I'd be interested in seeing a picture of the freehub without the cassette on. My first thought is that there is a spacer on the freehub (behind the cassette) and you might remove it.


----------



## SkidVicious (Apr 24, 2005)

yes, i'd think you need to get the axle spaced correctly...are your brakes rubbing on the non drive side ? what hub is it ?


----------



## bob13bob (Jun 22, 2009)

veulta team sl wheels and vuelta hub.

I took the cassette off, no spacer. the largest 4 chainrings of the cassette come in one piece, so kind of impossible to misplace spacer there.
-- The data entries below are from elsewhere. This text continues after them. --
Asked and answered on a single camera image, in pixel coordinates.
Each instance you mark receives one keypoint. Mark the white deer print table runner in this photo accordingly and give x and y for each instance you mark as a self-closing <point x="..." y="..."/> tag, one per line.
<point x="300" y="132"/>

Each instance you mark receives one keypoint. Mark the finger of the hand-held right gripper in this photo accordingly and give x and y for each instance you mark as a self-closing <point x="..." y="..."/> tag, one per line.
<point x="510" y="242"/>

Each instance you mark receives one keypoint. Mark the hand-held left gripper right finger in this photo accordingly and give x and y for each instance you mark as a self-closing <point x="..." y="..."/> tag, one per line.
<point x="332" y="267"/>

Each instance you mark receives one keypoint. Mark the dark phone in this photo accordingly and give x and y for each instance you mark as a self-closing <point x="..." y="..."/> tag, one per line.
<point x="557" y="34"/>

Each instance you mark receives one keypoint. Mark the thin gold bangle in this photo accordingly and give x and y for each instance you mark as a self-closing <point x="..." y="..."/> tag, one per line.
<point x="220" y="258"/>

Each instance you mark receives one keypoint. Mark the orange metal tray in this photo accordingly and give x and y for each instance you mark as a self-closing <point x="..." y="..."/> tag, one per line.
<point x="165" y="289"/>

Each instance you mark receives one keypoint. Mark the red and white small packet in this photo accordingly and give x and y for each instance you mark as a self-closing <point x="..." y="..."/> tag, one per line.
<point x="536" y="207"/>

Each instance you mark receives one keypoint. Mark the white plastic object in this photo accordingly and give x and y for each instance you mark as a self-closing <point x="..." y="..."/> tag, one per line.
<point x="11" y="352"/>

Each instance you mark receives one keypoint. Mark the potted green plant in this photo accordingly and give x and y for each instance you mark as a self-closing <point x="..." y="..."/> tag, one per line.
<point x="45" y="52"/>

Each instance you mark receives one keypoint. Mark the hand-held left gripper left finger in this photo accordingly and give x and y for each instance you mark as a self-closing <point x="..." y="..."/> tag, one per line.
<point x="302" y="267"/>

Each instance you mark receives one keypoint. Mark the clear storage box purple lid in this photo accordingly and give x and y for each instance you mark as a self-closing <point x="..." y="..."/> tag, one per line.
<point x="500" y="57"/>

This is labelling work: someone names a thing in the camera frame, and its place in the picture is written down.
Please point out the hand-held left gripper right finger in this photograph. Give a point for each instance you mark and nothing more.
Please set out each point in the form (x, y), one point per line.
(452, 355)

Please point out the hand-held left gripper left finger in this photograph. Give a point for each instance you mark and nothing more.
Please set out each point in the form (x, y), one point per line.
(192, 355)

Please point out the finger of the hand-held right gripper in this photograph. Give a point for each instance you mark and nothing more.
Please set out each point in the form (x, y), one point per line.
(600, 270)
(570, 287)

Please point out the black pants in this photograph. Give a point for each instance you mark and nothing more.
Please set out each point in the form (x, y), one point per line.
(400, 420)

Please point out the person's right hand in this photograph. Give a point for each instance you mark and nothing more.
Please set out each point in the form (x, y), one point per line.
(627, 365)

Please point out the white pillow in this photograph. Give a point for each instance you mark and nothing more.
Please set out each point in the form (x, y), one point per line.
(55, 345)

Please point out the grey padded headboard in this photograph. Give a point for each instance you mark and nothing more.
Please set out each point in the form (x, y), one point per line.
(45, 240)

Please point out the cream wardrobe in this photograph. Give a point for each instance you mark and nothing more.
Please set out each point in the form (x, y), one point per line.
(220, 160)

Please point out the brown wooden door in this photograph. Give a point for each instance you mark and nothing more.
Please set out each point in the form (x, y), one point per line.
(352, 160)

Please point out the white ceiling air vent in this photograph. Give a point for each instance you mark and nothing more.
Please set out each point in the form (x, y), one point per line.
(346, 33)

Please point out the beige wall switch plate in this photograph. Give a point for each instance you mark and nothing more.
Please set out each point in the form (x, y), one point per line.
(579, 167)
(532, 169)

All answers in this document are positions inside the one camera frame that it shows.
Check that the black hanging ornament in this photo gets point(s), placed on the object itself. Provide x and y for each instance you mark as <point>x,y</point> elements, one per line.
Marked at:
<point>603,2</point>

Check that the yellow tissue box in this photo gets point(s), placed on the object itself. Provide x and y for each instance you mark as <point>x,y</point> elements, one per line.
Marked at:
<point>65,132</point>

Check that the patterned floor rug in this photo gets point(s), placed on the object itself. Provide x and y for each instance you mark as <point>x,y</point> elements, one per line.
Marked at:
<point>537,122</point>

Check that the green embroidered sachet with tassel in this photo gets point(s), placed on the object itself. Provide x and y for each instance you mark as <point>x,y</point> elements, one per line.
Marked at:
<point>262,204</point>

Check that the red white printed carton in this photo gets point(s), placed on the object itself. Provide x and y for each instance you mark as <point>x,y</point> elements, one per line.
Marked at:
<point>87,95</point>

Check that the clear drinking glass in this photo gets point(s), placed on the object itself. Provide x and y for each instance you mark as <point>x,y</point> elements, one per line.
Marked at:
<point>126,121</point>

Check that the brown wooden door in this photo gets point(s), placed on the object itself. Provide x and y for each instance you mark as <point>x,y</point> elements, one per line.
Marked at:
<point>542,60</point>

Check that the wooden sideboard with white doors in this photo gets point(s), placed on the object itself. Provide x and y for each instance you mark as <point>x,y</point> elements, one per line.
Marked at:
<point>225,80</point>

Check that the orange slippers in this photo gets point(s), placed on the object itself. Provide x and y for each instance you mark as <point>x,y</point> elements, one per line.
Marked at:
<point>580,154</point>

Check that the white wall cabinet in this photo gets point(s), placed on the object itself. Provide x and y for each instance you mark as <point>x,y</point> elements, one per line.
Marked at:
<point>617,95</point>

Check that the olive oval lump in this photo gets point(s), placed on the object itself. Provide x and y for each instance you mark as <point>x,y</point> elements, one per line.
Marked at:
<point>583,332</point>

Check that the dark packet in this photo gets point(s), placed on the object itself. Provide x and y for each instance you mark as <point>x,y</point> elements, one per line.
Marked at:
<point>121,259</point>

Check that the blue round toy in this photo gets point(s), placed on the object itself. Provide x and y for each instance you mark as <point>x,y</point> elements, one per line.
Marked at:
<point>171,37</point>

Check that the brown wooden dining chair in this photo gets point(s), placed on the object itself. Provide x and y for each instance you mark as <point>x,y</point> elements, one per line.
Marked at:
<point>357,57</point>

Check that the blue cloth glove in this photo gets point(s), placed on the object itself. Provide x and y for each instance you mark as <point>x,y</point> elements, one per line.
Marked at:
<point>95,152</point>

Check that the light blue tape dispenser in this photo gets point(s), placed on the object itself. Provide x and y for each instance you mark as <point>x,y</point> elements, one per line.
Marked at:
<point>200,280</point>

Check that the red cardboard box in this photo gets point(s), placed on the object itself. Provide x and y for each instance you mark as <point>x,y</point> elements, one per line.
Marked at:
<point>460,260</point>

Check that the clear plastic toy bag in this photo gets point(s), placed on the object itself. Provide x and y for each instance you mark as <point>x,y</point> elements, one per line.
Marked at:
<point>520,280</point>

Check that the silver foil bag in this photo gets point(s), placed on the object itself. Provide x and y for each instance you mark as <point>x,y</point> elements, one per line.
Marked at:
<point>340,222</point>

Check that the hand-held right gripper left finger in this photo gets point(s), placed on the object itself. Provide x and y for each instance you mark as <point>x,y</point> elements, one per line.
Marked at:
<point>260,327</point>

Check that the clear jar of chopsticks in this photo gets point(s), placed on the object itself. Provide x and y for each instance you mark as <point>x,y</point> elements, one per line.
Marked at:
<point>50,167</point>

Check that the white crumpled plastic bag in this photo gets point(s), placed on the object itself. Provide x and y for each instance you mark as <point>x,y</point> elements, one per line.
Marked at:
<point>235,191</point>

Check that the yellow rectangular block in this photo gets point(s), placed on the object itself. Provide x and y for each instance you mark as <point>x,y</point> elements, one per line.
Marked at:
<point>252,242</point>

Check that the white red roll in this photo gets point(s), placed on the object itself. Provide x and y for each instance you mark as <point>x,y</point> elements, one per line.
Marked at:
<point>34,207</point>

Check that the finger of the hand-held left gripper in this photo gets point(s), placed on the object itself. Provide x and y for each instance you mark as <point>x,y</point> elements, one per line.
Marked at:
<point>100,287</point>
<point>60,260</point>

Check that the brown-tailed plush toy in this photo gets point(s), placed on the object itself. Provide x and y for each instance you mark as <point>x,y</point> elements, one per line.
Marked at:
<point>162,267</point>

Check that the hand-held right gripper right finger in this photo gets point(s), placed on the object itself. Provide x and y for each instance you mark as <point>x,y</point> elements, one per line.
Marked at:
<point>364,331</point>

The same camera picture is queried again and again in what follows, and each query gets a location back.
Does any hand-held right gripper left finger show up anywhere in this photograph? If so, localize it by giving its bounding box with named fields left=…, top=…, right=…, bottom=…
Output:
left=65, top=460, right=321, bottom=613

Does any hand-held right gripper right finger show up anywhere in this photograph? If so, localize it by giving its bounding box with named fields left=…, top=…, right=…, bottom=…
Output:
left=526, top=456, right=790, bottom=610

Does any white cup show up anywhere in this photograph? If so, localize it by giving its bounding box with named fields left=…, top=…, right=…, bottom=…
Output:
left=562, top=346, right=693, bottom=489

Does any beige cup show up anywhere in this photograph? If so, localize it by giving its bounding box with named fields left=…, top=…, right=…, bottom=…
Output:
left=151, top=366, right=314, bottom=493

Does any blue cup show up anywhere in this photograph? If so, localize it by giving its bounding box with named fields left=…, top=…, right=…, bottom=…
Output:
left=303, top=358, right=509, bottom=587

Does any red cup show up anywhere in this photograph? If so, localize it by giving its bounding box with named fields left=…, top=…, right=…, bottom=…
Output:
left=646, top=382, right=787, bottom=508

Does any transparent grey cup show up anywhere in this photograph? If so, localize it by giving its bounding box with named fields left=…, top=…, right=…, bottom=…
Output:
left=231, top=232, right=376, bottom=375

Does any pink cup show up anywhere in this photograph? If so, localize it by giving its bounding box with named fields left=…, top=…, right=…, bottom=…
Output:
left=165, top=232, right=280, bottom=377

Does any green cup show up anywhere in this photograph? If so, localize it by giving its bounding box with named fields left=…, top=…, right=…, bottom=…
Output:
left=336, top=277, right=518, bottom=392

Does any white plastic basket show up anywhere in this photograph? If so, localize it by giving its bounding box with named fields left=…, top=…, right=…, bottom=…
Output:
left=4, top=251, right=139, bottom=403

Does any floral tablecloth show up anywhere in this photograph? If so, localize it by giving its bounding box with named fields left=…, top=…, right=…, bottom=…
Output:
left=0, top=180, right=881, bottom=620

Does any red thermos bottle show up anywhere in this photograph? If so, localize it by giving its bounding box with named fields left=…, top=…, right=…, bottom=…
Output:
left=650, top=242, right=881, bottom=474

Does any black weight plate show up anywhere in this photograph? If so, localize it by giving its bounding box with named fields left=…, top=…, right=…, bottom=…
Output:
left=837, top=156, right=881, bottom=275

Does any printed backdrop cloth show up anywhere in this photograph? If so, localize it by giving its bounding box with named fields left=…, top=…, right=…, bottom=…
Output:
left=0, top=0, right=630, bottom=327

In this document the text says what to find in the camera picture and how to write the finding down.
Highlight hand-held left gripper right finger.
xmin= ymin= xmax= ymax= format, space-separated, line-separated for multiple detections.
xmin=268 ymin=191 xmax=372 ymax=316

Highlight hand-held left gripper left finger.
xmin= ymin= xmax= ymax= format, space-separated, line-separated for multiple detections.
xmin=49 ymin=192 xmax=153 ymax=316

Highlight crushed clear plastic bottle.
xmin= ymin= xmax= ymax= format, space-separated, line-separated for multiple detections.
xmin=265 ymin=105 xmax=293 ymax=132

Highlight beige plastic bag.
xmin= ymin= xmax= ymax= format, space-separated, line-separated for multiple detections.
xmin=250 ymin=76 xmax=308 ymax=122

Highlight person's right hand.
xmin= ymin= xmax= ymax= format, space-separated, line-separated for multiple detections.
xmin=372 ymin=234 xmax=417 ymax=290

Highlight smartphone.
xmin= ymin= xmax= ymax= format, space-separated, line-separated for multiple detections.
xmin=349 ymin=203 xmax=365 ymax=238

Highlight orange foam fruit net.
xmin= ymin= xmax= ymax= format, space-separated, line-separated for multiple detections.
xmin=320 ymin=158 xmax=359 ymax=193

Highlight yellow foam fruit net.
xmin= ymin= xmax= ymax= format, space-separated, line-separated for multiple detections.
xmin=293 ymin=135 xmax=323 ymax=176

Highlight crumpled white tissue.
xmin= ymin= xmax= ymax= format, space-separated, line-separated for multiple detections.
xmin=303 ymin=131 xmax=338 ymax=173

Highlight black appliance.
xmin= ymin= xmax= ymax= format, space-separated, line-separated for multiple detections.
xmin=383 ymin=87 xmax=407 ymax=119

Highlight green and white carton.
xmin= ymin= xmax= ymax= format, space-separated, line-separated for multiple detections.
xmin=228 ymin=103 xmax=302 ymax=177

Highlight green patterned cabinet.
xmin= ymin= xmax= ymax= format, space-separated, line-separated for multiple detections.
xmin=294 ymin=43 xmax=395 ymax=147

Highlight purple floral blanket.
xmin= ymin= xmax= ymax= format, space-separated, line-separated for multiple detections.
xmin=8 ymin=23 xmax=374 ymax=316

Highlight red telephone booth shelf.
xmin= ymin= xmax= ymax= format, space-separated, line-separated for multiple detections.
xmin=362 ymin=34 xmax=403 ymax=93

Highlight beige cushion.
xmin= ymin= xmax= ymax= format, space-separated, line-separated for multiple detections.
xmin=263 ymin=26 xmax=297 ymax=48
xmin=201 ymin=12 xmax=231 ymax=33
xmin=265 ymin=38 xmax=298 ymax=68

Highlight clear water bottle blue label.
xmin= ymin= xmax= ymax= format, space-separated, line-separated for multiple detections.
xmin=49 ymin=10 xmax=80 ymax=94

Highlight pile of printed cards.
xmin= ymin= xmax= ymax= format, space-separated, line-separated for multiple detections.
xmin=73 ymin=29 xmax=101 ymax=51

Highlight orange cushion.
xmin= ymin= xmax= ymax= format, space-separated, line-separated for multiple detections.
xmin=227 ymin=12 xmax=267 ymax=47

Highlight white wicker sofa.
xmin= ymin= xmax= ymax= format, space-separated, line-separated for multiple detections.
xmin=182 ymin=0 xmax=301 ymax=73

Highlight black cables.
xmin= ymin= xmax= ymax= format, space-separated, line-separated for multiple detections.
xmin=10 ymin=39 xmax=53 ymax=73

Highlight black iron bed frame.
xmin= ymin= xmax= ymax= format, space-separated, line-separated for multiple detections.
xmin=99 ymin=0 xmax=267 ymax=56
It's funny you mention the brake, I bought hte bike used. In order to get the brakes to fit proper, I added washers to between caliper and frame (moving brakes towards center axel). Maybe the washer just compensated for a wheel not assemble correctly in first place?


----------



## SkidVicious (Apr 24, 2005)

definitely the axle spacing, i'll hazard another guess and say your wheel is not centered in the rear triangle...check by the chainstay yoke, it will be slightly to the drive side...check for a schematic of the hub online, if not you can macguyver it and see if there are any spacers that can be moved over to the other side to give you an even amount of axle sticking out on both sides of the hub: if your up to taking it apart, otherwise its lbs time...


----------



## aerius (Nov 20, 2010)

Looks like the entire wheel is offset to the right on the axle. As far as I can tell, the previous owner put it back together wrong and it looks like he stole the cone off a cup & cone bearing to use as a spacer. It also appears to be missing spacers and/or locknuts on the drive side. Bottom line is the hub rebuild & assembly was totally botched.


----------



## crux (Jan 10, 2004)

To me it looks like a 130mm axle on a 135mm hub based off the images. Might want to pull the axle and take it down to a LBS comparing width of yours vs a standard 135mm. If they are the same perhaps try flipping the axle in the hub if possible seeing if you have more space between the cog and frame. Might also gain added thread engagement on the non drive side.

Best of luck in getting it fixed. What ever the issue is it does not look correct.


----------



## cockroach (Jun 12, 2009)

8 speed cassette on 7 speed hub?


----------



## wschruba (Apr 13, 2012)

My experience with 7 speed freehubs has been that 8+ cassettes will go on, but the final cog is off the freehub, and the lockring doesn't have enough depth to thread on.

Being that no spacer is behind the cassette, I would imagine that the axle, as someone else suggested, is backwards (or missing spacers, etc).


----------



## reptilezs (Aug 20, 2007)

freehub body is loose. axle looks loose too tighten em eup. should not be finger tight


----------



## bob13bob (Jun 22, 2009)

this is a 9 speed bike.


----------



## customfab (Jun 8, 2008)

aerius said:


> Looks like the entire wheel is offset to the right on the axle. As far as I can tell, the previous owner put it back together wrong and it looks like he stole the cone off a cup & cone bearing to use as a spacer. It also appears to be missing spacers and/or locknuts on the drive side. Bottom line is the hub rebuild & assembly was totally botched.


I'd say this is likely. The other thing I've seen with hubs that have press on end caps is that they eventually press on past their intended point. Creating a problem like this. Might try to find an exploded view of the hub and take it apart to make sure everything is in the right spot. Or take it to a LBS and have them take a crack at it.



crux said:


> To me it looks like a 130mm axle on a 135mm hub based off the images. Might want to pull the axle and take it down to a LBS comparing width of yours vs a standard 135mm. If they are the same perhaps try flipping the axle in the hub if possible seeing if you have more space between the cog and frame. Might also gain added thread engagement on the non drive side.
> 
> Best of luck in getting it fixed. What ever the issue is it does not look correct.


Having the wrong length axle is pretty unlikely. You don't need to take it to a shop to check it either. Just measure it. Should be around 140 overall for a 135 spaced bike. Every bearing free hub axle I've ever taken apart can't be put in backwards. Not even close.


----------